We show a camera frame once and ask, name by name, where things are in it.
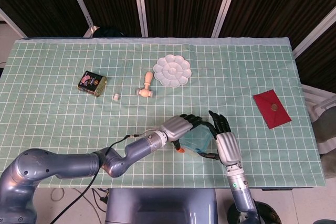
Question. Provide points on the green white checked tablecloth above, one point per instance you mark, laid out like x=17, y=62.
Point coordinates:
x=65, y=116

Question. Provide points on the black gold luncheon meat tin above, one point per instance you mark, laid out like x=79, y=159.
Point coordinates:
x=92, y=83

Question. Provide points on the white metal rack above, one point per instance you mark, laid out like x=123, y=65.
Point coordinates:
x=319, y=98

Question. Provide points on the white flower-shaped paint palette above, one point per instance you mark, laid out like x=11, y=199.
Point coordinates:
x=172, y=70

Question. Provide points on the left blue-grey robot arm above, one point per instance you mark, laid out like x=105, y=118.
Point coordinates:
x=65, y=163

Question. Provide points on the clear blue plastic tray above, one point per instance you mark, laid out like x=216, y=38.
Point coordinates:
x=198, y=140

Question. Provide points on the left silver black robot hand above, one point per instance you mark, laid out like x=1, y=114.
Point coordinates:
x=176, y=128

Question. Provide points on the black object behind table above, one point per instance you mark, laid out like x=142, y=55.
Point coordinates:
x=109, y=32

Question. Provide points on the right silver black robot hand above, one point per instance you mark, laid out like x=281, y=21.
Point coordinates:
x=228, y=148

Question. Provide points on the red envelope with gold seal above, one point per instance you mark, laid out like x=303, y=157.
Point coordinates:
x=271, y=108

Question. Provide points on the black trash bin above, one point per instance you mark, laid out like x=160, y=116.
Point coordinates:
x=267, y=213

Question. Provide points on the small wooden mallet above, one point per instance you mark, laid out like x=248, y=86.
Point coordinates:
x=145, y=91

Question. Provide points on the clear test tube white cap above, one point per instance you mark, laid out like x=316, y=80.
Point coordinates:
x=116, y=96

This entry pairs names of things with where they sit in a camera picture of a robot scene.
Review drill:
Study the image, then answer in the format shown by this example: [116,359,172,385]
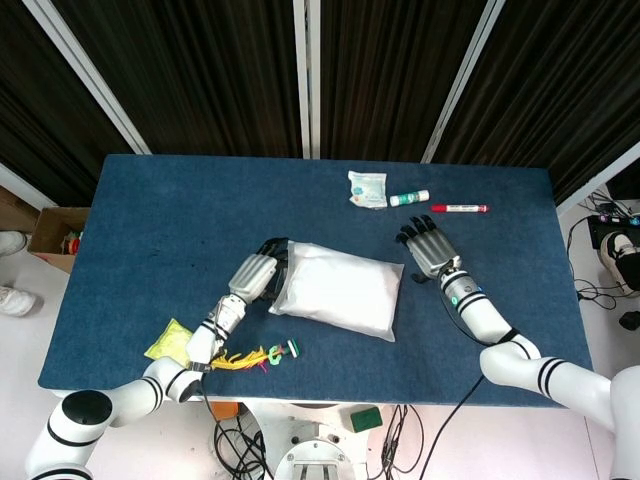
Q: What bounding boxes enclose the black cable bundle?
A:
[380,403,426,480]

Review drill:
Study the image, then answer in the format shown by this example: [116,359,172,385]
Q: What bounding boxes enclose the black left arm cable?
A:
[199,372,275,480]

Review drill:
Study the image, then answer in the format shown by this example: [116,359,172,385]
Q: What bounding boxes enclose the yellow feather shuttlecock toy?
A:
[212,338,303,375]

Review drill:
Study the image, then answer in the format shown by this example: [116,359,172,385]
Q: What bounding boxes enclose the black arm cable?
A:
[417,277,524,480]
[199,372,275,480]

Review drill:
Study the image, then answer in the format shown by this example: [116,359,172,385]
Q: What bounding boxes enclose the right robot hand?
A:
[395,214,462,282]

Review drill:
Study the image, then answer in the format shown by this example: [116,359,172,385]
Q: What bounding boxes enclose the orange object under table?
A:
[209,399,241,421]

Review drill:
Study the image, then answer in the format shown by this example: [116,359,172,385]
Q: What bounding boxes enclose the white wet wipes packet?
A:
[347,170,389,210]

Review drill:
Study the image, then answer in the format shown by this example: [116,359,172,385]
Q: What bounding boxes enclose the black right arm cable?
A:
[417,277,524,480]

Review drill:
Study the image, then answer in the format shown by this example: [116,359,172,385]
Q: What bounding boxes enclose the translucent zip plastic bag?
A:
[268,239,405,344]

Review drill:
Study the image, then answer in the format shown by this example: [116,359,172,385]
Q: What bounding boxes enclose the open cardboard box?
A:
[27,207,91,275]

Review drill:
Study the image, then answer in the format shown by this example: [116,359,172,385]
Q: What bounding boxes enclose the yellow green snack packet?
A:
[143,318,194,362]

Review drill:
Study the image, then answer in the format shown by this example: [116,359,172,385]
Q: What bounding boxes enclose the blue carpet table cover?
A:
[38,153,595,409]

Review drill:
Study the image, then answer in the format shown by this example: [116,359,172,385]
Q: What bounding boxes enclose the black white shoe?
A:
[599,232,640,291]

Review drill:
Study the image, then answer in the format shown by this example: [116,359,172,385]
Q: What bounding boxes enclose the green square button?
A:
[349,406,384,434]

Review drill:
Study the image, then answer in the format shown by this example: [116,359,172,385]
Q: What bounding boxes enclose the white frame post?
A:
[22,0,152,156]
[292,0,311,160]
[422,0,506,164]
[554,142,640,216]

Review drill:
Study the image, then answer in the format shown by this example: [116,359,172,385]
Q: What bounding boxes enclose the dark brown curtain panel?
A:
[52,0,304,159]
[318,0,489,162]
[432,0,640,204]
[0,0,134,206]

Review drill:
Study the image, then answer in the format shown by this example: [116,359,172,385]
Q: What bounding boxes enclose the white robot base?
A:
[249,402,381,480]

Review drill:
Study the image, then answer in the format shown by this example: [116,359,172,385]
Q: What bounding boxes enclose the green white glue stick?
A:
[389,190,431,207]

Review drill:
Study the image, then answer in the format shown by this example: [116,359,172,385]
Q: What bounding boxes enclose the white sneaker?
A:
[0,284,37,317]
[0,230,29,256]

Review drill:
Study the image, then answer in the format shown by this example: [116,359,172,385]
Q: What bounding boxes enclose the black floor cables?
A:
[567,189,640,311]

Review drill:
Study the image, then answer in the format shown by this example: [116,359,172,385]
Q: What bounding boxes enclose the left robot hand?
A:
[227,237,291,304]

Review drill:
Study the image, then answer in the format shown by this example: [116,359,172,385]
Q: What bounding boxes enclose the red white marker pen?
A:
[430,202,491,215]

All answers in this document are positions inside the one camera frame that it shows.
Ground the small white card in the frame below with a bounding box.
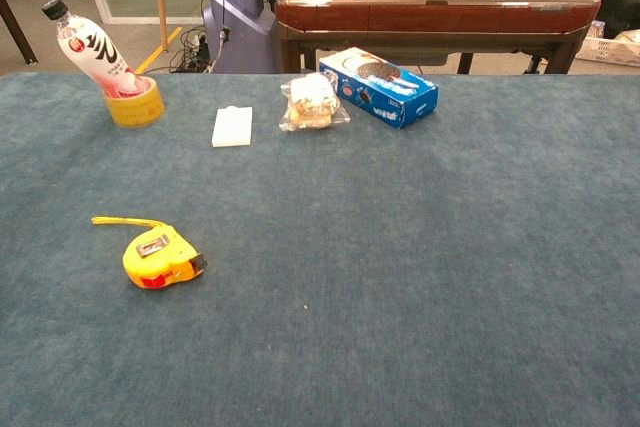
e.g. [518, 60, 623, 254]
[211, 105, 254, 148]

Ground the pink white drink bottle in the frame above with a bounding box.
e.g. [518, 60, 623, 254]
[41, 0, 147, 98]

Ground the white plastic basket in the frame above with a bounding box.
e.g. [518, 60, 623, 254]
[574, 20, 640, 68]

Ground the black floor cable bundle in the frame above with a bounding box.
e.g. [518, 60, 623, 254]
[168, 25, 212, 74]

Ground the blue felt table cloth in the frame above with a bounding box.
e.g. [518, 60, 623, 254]
[0, 71, 640, 427]

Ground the blue cookie box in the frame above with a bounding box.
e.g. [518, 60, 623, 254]
[318, 46, 440, 130]

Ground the dark table leg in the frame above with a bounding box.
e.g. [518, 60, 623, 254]
[0, 0, 39, 66]

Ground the yellow tape measure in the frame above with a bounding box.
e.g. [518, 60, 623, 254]
[91, 215, 209, 291]

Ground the plastic wrapped bread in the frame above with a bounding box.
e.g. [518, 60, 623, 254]
[278, 72, 352, 133]

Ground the black bag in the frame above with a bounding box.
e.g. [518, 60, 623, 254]
[597, 0, 640, 41]

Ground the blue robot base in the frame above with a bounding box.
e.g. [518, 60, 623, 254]
[202, 0, 281, 74]

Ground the brown mahjong table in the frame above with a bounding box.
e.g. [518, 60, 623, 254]
[274, 0, 602, 76]

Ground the yellow adhesive tape roll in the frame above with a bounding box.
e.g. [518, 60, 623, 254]
[103, 75, 166, 129]

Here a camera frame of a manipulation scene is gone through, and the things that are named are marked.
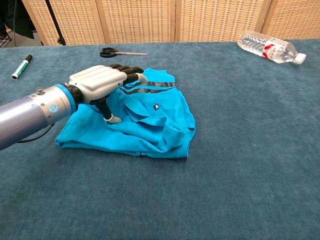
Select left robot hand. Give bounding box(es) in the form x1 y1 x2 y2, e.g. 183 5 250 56
67 63 149 124

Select blue printed t-shirt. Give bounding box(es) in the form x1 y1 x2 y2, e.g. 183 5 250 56
54 67 197 160

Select black tripod stand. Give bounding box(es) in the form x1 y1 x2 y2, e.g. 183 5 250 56
44 0 67 46

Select woven wooden folding screen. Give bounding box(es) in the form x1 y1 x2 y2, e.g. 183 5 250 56
21 0 320 46

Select green white marker pen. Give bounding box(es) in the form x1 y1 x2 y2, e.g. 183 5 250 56
10 54 34 81

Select person in black clothes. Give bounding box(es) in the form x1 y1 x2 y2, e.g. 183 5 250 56
0 0 35 41

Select blue carpet table cover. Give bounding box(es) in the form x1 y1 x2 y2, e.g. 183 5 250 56
0 38 320 240

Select clear plastic water bottle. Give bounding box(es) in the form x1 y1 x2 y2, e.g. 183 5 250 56
236 29 307 66

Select black handled scissors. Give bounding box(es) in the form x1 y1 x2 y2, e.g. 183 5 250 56
99 46 149 59

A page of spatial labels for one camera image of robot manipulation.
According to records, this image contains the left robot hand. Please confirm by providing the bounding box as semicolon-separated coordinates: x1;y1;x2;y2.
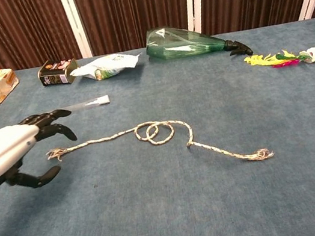
0;107;85;195

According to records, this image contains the white braided rope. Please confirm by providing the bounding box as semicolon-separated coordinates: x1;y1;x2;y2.
43;101;275;198

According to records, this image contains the black tin can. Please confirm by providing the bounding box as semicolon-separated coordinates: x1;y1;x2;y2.
35;55;82;90

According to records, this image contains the clear test tube white cap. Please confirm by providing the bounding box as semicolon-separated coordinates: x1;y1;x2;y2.
63;94;112;114

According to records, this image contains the white green snack bag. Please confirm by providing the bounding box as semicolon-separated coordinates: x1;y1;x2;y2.
67;49;145;87

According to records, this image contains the green spray bottle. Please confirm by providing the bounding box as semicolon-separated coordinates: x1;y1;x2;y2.
141;11;254;73

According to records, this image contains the colourful feather shuttlecock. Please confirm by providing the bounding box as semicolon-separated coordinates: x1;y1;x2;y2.
243;43;315;77

** REQUIRED ACTION **
Check each line above for the word "brown" and copy every line that has it.

** RESPONSE TO THIS TASK **
Q: What bounding boxes enclose the dark brown curtain panel?
Ground the brown mahjong table in the frame above with a bounding box.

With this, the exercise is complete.